In 2007, a documentary about Linehan, his life and his career was produced by Wildfire Films for RTÉ One. This documentary explored the art, craft and deeply competitive business of creating contemporary television comedy. The programme featured interviews with several of the UK's most successful television comedy writers and performers including Steve Coogan, Matt Lucas, David Walliams, Paul Whitehouse, Griff Rhys Jones and Ardal O'Hanlon, all of whom have worked with Linehan. It was directed by Adrian McCarthy and produced by Martha O'Neill and Adam Rynne. In 2011, Linehan also appeared with several members of the cast in Channel 4's Father Ted Night, an evening of the writer's favourite episodes and two retrospective documentaries.

Radio appearances

On 6 June 2011, Linehan appeared on BBC Radio 4's Today programme to discuss his adaptation of the Ealing comedy film The Ladykillers for the West End stage. During this appearance, Linehan took issue with Today presenter Justin Webb over what he saw as the attempted staging of an artificial argument between himself and the critic Michael Billington. He later expanded on this criticism in an article published in The Guardian, saying "I'm talking about that very specific, very artificial, very Today programme format of a presenter acting as referee between two people who have been chosen to represent the opposing sides of a manufactured argument.
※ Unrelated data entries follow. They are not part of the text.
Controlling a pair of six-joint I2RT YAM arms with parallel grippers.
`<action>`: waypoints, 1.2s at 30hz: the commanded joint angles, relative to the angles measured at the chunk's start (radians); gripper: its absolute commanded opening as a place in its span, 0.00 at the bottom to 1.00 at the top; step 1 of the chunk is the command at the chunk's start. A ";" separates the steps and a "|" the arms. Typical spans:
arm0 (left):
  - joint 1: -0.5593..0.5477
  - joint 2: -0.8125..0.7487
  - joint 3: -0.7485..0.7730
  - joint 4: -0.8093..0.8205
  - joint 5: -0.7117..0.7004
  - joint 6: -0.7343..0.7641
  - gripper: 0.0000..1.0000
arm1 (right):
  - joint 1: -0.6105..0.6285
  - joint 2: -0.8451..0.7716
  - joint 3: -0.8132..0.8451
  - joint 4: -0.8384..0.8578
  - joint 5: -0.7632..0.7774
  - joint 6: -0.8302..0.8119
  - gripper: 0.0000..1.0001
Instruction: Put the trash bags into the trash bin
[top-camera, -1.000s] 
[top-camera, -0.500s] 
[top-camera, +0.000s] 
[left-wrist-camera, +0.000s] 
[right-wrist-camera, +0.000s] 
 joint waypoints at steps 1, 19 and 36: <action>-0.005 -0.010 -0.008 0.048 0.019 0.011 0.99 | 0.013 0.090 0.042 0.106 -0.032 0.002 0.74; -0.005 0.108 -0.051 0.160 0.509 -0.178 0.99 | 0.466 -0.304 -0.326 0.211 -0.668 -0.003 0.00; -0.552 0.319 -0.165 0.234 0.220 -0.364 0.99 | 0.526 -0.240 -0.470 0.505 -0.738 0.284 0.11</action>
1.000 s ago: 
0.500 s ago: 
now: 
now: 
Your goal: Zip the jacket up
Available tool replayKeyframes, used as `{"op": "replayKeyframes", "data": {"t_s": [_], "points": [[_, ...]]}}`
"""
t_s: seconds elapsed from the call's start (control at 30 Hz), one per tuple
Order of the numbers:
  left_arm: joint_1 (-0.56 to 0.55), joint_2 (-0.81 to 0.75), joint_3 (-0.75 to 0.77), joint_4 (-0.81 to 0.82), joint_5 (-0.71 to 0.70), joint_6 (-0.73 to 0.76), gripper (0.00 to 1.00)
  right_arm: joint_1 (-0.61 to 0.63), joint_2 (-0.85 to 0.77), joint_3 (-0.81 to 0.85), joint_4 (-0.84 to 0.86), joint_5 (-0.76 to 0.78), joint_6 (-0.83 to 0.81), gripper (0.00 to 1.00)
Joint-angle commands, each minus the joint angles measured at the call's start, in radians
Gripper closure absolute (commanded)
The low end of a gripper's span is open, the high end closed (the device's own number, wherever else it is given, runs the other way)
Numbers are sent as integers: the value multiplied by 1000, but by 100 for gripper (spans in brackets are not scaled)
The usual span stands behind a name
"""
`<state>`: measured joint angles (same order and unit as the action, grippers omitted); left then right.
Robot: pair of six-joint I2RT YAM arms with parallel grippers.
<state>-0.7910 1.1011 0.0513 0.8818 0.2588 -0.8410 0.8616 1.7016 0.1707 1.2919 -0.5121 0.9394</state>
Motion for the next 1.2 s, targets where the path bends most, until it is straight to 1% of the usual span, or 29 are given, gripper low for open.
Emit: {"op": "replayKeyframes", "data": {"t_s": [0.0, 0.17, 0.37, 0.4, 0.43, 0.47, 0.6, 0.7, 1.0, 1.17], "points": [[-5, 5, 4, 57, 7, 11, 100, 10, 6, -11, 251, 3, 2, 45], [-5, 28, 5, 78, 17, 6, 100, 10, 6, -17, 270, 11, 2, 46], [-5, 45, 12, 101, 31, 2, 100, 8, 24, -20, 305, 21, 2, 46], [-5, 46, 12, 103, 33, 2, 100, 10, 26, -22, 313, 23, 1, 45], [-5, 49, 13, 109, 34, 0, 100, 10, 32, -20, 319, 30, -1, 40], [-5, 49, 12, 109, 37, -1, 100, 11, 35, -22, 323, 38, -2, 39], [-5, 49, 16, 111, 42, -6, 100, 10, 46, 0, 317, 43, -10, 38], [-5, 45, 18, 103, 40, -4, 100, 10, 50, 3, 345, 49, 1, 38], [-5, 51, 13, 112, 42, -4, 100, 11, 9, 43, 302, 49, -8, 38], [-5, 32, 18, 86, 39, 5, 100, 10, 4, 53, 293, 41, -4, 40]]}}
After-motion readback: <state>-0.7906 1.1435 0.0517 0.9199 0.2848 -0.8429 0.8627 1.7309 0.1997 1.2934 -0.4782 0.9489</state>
It is a binary view of politics, of life and, as a result, it is also a dishonest one. Replace it with anything – anything – because anything would be better".

Other work
Linehan's children voiced characters in the 2012 Adventure Time episode "Goliad", with Linehan directing the children while taking the producers' instructions over the phone. Linehan planned to write a sequel episode, and sent versions of the story to the production team. This episode was never made as Adventure Time ended in 2018.

Anti-transgender activism 

Linehan is noted internationally for his anti-transgender activism. He became involved after the airing of a 2008 episode of The IT Crowd, written by Linehan, was widely criticised as transphobic and sexist; critics said it used gender stereotypes and trivialised violence against transgender women. The episode features a man who learns that his girlfriend is transgender and gets into a fight with her. Linehan felt the joke was "harmless" and says he did not understand the "ferocity" of the response, arguing that a transphobic character did not make him or the episode transphobic.

Linehan said he was sceptical of gender self-identification, objecting to "privileged white people saying you must accept anyone who says they are a woman". He said that "anyone suffering from gender dysphoria needs to be helped and supported", but voiced concern over early transgender intervention for children. He used the social network Twitter to criticise "trans ideology", which he believes misrepresents transgender people and lesbians.

In 2018, Linehan praised anti-transgender protesters at that year's London Pride event who had carried banners and flyers saying that "transactivism erases lesbians", calling them "heroes". Later that year, Stephanie Hayden, a transgender woman, sued Linehan for harassment. Hayden alleged that Linehan had shared photos on Twitter of Hayden's family and her life before transition, suggested she was a criminal and repeatedly misgendered and deadnamed her. Linehan in turn alleged that Hayden publicised several private addresses linked to his family to silence him. Police issued Linehan a verbal warning not to contact Hayden.

In a December 2018 interview with Derrick Jensen, Linehan remarked that "I'm now in a position where I can answer the question honestly of, if you were around at the time of something terrible happening like Nazism, or whatever it happened to be, would you be one of the people who said 'no, this is wrong', despite being opposed?". He also described the trans movement as providing "cover" for "fetishists, con-men, and simply abusive misogynists". In an interview with the BBC television programme Newsnight in February 2020, Linehan said that the Tavistock Centre's practice of treating children with puberty blockers such as Lupron was comparable to Nazi eugenics and experiments on children. Following this interview, Eric Pickles, the United Kingdom Special Envoy for Post-Holocaust Issues, accused Linehan of "trivialising the Holocaust".

In January 2019, Linehan expressed concern over the news that Mermaids, a charitable advocacy organisation for transgender children and teenagers, was to receive a £500,000 lottery grant to open clinics around the United Kingdom. He posted to the blogging website Mumsnet encouraging its users to lobby the National Lottery Community Fund to reverse its decision. The grant was reviewed and went ahead. In response to Linehan, YouTuber Hbomberguy held a 57-hour fundraising livestream that raised £270,000 more for Mermaids. In the same year, the British journalist Dawn Foster accused Linehan and others of targeting a National Society for the Prevention of Cruelty to Children (NSPCC) employee who had been responsible for the charity hiring the model and activist Munroe Bergdof, a transgender woman. Foster called the online abuse "transphobic" and "flatly homophobic". The journalist Chris Godfrey called the treatment of the employee "insidious homophobia".

In June 2020, Linehan criticised comments made about the author J. K. Rowling after she made comments that were called transphobic. He linked to a blog post featuring screenshots of abuse Rowling had received, describing those who wrote them as "ignoring the abuse received by women who speak out against gender ideology" and "literally useless". Hozier, tagged in Linehan's tweets due to his trans-rights advocacy, responded by saying Linehan was conducting an "obsessive little culture war".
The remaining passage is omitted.